#### DATA FOR THIS TASK ####

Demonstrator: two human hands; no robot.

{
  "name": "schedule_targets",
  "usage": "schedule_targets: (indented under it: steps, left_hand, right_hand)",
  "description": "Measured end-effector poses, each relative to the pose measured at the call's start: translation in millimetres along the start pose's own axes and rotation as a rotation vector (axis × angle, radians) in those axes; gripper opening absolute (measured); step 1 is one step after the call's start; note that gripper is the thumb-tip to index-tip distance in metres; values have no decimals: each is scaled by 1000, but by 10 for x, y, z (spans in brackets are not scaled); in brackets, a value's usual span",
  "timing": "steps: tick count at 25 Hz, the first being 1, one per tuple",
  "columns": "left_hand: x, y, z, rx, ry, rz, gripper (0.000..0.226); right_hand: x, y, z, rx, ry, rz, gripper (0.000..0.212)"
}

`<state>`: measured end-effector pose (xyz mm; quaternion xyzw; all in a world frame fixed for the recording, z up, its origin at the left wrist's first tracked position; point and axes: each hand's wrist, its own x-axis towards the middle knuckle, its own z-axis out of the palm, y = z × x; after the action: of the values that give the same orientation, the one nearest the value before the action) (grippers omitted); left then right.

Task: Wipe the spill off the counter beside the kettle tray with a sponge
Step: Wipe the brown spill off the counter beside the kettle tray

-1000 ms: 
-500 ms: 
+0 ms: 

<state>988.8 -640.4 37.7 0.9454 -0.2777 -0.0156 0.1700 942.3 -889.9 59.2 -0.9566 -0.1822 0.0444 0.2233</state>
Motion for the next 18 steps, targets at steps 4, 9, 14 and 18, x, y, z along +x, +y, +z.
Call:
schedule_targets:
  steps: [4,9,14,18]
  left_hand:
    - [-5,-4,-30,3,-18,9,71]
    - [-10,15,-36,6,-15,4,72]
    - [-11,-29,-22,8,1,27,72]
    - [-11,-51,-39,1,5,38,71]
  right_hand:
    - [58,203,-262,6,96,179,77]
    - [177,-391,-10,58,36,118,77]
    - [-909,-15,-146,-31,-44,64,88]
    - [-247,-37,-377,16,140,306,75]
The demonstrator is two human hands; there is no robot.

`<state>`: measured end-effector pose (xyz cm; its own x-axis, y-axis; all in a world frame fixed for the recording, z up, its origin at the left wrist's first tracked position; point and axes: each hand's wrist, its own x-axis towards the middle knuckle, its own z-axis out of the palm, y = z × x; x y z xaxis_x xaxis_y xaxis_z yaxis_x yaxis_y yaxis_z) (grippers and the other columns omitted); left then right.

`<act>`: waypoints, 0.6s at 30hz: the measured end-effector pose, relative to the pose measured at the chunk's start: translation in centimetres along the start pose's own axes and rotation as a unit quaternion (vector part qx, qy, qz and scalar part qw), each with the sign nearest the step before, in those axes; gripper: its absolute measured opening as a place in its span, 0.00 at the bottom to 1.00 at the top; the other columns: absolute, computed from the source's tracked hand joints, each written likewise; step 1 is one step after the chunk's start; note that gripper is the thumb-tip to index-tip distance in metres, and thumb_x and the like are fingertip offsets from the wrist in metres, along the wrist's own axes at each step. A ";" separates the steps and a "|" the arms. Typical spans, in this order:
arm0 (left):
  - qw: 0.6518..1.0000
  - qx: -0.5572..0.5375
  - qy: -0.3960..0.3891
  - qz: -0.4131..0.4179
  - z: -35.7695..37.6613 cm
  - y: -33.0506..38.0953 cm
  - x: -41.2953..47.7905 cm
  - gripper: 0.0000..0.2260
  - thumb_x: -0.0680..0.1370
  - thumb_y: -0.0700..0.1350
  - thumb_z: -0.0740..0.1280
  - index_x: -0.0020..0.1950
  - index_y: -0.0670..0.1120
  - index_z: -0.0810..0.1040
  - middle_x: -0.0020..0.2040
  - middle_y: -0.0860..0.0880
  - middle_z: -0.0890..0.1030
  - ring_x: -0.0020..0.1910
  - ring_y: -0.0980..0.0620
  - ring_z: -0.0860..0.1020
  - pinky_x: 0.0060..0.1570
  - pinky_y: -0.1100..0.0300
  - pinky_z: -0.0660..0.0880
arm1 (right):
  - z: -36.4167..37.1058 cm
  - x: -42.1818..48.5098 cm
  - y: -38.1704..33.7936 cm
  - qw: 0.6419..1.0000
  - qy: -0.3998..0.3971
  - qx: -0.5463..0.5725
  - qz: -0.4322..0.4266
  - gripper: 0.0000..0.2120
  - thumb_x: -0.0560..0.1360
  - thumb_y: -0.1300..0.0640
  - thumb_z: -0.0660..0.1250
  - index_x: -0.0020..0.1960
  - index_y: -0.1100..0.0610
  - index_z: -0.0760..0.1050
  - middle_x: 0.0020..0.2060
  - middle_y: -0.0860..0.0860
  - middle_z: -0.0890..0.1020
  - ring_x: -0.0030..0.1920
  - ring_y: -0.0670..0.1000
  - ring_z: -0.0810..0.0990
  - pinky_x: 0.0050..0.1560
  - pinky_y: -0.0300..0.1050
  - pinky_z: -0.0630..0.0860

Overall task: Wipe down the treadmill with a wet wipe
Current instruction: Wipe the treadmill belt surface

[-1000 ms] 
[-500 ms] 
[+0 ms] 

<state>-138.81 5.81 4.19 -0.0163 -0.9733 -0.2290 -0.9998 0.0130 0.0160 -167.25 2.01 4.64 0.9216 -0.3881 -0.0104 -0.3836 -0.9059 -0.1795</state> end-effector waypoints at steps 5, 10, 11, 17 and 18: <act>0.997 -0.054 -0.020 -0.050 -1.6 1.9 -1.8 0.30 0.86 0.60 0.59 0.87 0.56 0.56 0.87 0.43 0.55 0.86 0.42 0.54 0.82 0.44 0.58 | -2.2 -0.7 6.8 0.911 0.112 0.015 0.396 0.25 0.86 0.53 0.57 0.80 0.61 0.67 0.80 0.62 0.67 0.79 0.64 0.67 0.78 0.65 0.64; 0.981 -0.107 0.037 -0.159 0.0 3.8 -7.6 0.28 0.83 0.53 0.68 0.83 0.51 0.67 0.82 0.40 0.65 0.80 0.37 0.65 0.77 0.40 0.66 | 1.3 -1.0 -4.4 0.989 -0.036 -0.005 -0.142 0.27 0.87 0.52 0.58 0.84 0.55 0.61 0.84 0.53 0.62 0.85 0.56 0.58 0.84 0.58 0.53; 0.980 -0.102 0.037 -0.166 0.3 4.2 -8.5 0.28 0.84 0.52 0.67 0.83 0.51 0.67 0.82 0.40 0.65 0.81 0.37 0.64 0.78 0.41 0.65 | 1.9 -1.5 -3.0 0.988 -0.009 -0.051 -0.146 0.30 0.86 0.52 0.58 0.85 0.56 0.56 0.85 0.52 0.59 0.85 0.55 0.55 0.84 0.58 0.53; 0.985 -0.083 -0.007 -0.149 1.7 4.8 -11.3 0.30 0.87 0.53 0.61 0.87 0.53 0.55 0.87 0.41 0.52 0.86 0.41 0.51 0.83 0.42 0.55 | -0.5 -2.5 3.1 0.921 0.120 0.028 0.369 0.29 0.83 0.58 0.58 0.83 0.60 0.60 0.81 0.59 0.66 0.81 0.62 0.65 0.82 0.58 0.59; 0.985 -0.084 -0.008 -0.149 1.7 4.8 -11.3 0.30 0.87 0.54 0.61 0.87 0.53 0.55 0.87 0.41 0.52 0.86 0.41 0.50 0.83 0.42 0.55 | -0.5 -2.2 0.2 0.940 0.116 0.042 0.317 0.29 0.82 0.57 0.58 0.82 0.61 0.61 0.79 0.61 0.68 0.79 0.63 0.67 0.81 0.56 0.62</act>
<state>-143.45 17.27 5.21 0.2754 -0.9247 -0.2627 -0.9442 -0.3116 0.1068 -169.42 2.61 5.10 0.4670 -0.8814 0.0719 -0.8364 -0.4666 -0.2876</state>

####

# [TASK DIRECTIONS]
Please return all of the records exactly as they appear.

# [RESULT OF THIS EXERCISE]
Demonstrator: two human hands; no robot.

{
  "name": "schedule_targets",
  "usage": "schedule_targets: (indented under it: steps, left_hand, right_hand)",
  "description": "Measured end-effector poses, each relative to the pose measured at the call's start: translation in millimetres along the start pose's own axes and rotation as a rotation vector (axis × angle, radians) in those axes; gripper opening absolute (measured); step 1 is one step after the call's start; note that gripper is the thumb-tip to index-tip distance in metres; values have no decimals: each is scaled by 1000, but by 10 for x, y, z (spans in brackets are not scaled); in brackets, a value's usual span",
  "timing": "steps: tick count at 25 Hz, the first being 1, one per tuple",
  "columns": "left_hand: x, y, z, rx, ry, rz, gripper (0.000..0.226); right_hand: x, y, z, rx, ry, rz, gripper (0.000..0.212)"
}

`<state>`: measured end-effector pose (xyz mm; quaternion xyzw; all in a world frame fixed for the recording, z up, its origin at the left wrist's first tracked position; point and axes: each hand's wrist, its own x-axis towards the middle knuckle, its own z-axis out of the palm, y = z × x; after the action: of the values that give the same orientation, the one nearest the value before the action) (grippers omitted); left then right.

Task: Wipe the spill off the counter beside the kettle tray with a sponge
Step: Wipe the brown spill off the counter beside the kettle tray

-1000 ms: 
-500 ms: 
+0 ms: 

<state>988.8 -640.4 37.7 0.9454 -0.2777 -0.0156 0.1700 942.3 -889.9 59.2 -0.9566 -0.1822 0.0444 0.2233</state>
Motion for the next 18 steps, targets at steps 4, 9, 14 and 18, x, y, z along +x, +y, +z.
Call:
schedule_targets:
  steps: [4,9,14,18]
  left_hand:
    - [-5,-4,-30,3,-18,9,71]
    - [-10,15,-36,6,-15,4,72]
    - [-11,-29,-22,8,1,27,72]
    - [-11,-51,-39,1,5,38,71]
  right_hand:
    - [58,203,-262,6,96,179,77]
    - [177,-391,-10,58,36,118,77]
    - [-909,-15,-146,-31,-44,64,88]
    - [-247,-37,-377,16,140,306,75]
The demonstrator is two human hands; there is no robot.

`<state>`: measured end-effector pose (xyz cm; its own x-axis, y-axis; all in a world frame fixed for the recording, z up, its origin at the left wrist's first tracked position; point and axes: each hand's wrist, its own x-axis towards the middle knuckle, its own z-axis out of the palm, y = z × x; x y z xaxis_x xaxis_y xaxis_z yaxis_x yaxis_y yaxis_z) (grippers and the other columns omitted); left then right.

`<act>`: waypoints, 0.6s at 30hz: the measured end-effector pose, relative to the pose measured at the chunk's start: translation in centimetres along the start pose's own axes and rotation as a unit quaternion (vector part qx, qy, qz and scalar part qw), each with the sign nearest the step before, in those axes; gripper: its absolute measured opening as a place in its span, 0.00 at the bottom to 1.00 at the top; the other columns: absolute, computed from the source's tracked hand joints, each written likewise; step 1 is one step after the chunk's start; note that gripper is the thumb-tip to index-tip distance in metres, and thumb_x and the like are fingertip offsets from the wrist in metres, along the wrist's own axes at each step. A ";" separates the steps and a "|" the arms. Typical spans, in this order:
arm0 (left):
  - qw: 0.6518..1.0000
  - qx: -0.5572..0.5375
  - qy: -0.3960..0.3891
  - qz: -0.4131..0.4179
  - z: -35.7695..37.6613 cm
  - y: -33.0506..38.0953 cm
  - x: -41.2953..47.7905 cm
  - gripper: 0.0000..0.2260
  - thumb_x: -0.0680..0.1370
  - thumb_y: -0.0700..0.1350
  - thumb_z: -0.0740..0.1280
  - index_x: -0.0020..0.1950
  - index_y: -0.0670..0.1120
  - index_z: -0.0810..0.1040
  - middle_x: -0.0020..0.2040
  - middle_y: -0.0860..0.0880
  - middle_z: -0.0890..0.1030
  - ring_x: -0.0020..0.1910
  - ring_y: -0.0980..0.0620
  - ring_z: -0.0860..0.1020
  - pinky_x: 0.0060..0.1570
  - pinky_y: -0.1100..0.0300
  - pinky_z: -0.0660..0.0880
arm1 (right):
  - z: -36.4167..37.1058 cm
  - x: -42.1818..48.5098 cm
  - y: -38.1704..33.7936 cm
  - qw: 0.6419..1.0000
  - qy: -0.3998..0.3971
  - qx: -0.5463..0.5725
  - qz: -0.4322..0.4266
  - gripper: 0.0000..0.2120
  - thumb_x: -0.0560..0.1360
  - thumb_y: -0.1300..0.0640
  - thumb_z: -0.0660..0.1250
  - index_x: -0.0020..0.1960
  - index_y: -0.1100..0.0610
  - index_z: -0.0760..0.1050
  - middle_x: 0.0020..0.2060
  - middle_y: -0.0860..0.0860
  - middle_z: -0.0890..0.1020
  - ring_x: -0.0030..0.1920
  - ring_y: -0.0670..0.1000
  - ring_z: -0.0810..0.0990
  - pinky_x: 0.0050..0.1560
  - pinky_y: -0.0300..0.1050
  - pinky_z: -0.0630..0.0860

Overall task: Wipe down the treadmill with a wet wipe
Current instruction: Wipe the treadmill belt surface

[-1000 ms] 
[-500 ms] 
[+0 ms] 

<state>-138.81 5.81 4.19 -0.0163 -0.9733 -0.2290 -0.9998 0.0130 0.0160 -167.25 2.01 4.64 0.9216 -0.3881 -0.0104 -0.3836 -0.9059 -0.1795</state> end-effector waypoints at steps 5, 10, 11, 17 and 18: <act>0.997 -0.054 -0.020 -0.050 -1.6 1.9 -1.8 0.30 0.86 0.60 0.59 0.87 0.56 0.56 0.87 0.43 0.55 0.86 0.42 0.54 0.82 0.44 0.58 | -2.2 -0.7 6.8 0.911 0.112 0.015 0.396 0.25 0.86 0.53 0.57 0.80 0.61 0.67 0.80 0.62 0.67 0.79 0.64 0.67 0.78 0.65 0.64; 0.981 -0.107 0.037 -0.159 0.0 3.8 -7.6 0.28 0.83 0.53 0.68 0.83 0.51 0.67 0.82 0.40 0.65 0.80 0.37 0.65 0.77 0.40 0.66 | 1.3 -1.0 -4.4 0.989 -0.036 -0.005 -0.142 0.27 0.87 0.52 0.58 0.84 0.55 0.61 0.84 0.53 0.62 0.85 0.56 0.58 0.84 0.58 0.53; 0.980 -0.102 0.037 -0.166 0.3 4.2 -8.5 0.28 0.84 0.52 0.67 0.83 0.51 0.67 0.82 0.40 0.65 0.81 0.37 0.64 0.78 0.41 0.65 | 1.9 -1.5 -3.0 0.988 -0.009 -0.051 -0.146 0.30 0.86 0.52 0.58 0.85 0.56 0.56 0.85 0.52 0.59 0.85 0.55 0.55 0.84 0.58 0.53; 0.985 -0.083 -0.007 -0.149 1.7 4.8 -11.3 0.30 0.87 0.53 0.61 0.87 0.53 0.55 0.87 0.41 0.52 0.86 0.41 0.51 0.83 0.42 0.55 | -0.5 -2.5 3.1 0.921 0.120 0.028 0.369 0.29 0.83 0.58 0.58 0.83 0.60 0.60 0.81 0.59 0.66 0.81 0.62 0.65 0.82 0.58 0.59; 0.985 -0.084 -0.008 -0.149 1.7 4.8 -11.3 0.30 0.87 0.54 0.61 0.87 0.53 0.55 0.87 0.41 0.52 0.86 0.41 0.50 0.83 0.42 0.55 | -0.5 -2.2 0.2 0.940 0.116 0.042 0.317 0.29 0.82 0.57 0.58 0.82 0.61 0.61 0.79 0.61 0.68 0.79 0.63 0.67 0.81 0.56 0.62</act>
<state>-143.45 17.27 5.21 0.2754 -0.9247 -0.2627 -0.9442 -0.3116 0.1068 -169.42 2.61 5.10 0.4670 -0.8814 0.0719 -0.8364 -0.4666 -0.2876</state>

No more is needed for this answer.